Bug DefectDjo Persistence Provider for generic findings #528
Description
Hi,
there seems to be a but within the DefectDojo Hook regarding the generic findings parser somehow 🤔
If im using kubeaudit this leads to erros while trying to persist the results:
2021-06-30 13:59:20 INFO DefectDojoPersistenceProvider:24 - Starting DefectDojo persistence provider
2021-06-30 13:59:25 INFO DefectDojoPersistenceProvider:35 - Downloading Scan Result
Exception in thread "main" java.lang.NullPointerException
at java.base/java.net.URI$Parser.parse(URI.java:3104)
at java.base/java.net.URI.<init>(URI.java:600)
at java.base/java.net.URI.create(URI.java:881)

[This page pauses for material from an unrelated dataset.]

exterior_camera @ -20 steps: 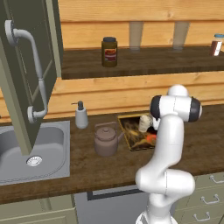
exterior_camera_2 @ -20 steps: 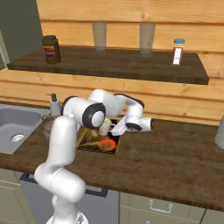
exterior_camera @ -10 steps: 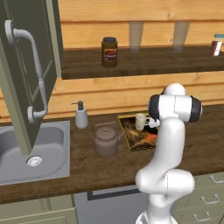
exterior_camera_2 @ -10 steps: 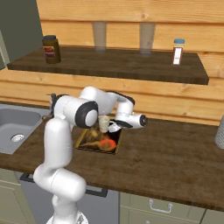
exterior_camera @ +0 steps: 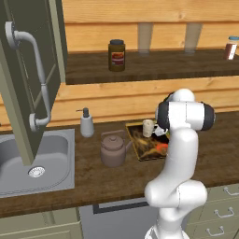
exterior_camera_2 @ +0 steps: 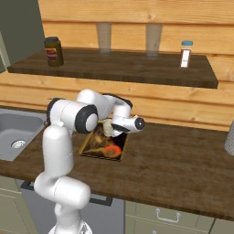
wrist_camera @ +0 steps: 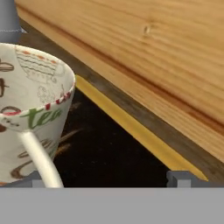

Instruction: Pick the kettle from the counter and place it on the tray. Then pick the mug from the cabinet and place it on the tray. Then close the cabinet doors.

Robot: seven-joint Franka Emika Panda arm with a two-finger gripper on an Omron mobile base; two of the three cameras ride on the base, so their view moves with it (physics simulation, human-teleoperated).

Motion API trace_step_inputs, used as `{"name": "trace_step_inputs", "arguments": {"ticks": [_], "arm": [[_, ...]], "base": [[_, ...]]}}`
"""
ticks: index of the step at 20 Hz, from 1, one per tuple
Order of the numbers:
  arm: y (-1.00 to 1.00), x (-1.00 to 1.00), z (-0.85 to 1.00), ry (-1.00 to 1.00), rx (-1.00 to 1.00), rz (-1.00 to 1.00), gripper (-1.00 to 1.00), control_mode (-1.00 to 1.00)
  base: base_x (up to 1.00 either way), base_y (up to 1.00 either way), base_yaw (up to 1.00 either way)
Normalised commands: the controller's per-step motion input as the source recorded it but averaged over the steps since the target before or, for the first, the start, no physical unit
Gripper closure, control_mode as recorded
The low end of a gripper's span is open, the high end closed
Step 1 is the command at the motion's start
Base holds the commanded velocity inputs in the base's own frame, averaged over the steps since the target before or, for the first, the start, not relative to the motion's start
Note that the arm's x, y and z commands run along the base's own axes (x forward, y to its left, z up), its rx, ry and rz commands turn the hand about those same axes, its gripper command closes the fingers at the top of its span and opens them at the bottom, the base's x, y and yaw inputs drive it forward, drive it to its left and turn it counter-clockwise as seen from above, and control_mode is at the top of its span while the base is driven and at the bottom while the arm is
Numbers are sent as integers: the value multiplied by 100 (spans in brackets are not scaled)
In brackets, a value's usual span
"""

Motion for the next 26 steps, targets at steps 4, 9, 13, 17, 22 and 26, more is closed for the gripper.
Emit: {"name": "trace_step_inputs", "arguments": {"ticks": [4,9,13,17,22,26], "arm": [[0,-12,-21,-8,-7,0,-100,-100],[2,-21,-18,-7,-6,0,-100,-100],[8,-22,-3,-1,-2,0,-100,-100],[7,-20,0,5,0,0,-100,-100],[0,-7,4,8,0,0,-100,-100],[-4,-2,0,0,0,0,-100,-100]], "base": [[0,0,0],[0,0,0],[0,0,0],[0,0,0],[0,0,0],[0,0,0]]}}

at io.securecodebox.persistence.mapping.SecureCodeBoxFindingsToDefectDojoMapper.fromSecureCodeBoxFinding(SecureCodeBoxFindingsToDefectDojoMapper.java:69)

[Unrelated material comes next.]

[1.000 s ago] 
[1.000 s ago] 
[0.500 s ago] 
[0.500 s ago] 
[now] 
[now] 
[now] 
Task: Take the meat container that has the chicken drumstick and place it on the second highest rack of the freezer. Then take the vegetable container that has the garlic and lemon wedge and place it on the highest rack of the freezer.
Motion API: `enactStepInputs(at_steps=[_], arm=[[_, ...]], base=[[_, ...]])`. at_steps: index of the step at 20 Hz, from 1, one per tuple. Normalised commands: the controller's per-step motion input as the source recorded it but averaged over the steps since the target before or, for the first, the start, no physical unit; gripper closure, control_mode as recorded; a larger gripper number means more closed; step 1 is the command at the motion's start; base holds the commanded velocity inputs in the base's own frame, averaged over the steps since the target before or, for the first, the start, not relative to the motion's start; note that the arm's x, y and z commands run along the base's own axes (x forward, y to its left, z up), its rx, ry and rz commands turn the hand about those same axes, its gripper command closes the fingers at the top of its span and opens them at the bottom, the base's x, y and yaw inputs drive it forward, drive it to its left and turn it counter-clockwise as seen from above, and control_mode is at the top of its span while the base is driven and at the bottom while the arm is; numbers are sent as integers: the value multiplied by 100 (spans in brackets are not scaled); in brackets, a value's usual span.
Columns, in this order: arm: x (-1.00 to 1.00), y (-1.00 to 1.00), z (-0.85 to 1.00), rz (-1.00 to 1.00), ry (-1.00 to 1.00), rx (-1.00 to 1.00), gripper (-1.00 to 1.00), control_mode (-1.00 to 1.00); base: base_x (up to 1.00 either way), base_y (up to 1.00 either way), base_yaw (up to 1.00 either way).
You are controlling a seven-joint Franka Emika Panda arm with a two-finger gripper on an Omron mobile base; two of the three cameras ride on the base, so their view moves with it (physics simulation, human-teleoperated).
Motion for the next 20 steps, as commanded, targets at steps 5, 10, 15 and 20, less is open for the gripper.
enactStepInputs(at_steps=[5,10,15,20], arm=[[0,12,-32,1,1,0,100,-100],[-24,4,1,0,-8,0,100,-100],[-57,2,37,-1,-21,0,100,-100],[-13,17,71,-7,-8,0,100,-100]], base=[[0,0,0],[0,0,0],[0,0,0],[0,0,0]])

at io.securecodebox.persistence.mapping.SecureCodeBoxFindingsToDefectDojoMapper.fromSecureCodeboxFindingsJson(SecureCodeBoxFindingsToDefectDojoMapper.java:32)
at io.securecodebox.persistence.service.ScanService.downloadScan(ScanService.java:27)
at io.securecodebox.persistence.DefectDojoPersistenceProvider.main(DefectDojoPersistenceProvider.java:36)Maybe this is related to the fact there is no null or emtpy check before trying to use the findings.getLocation() method?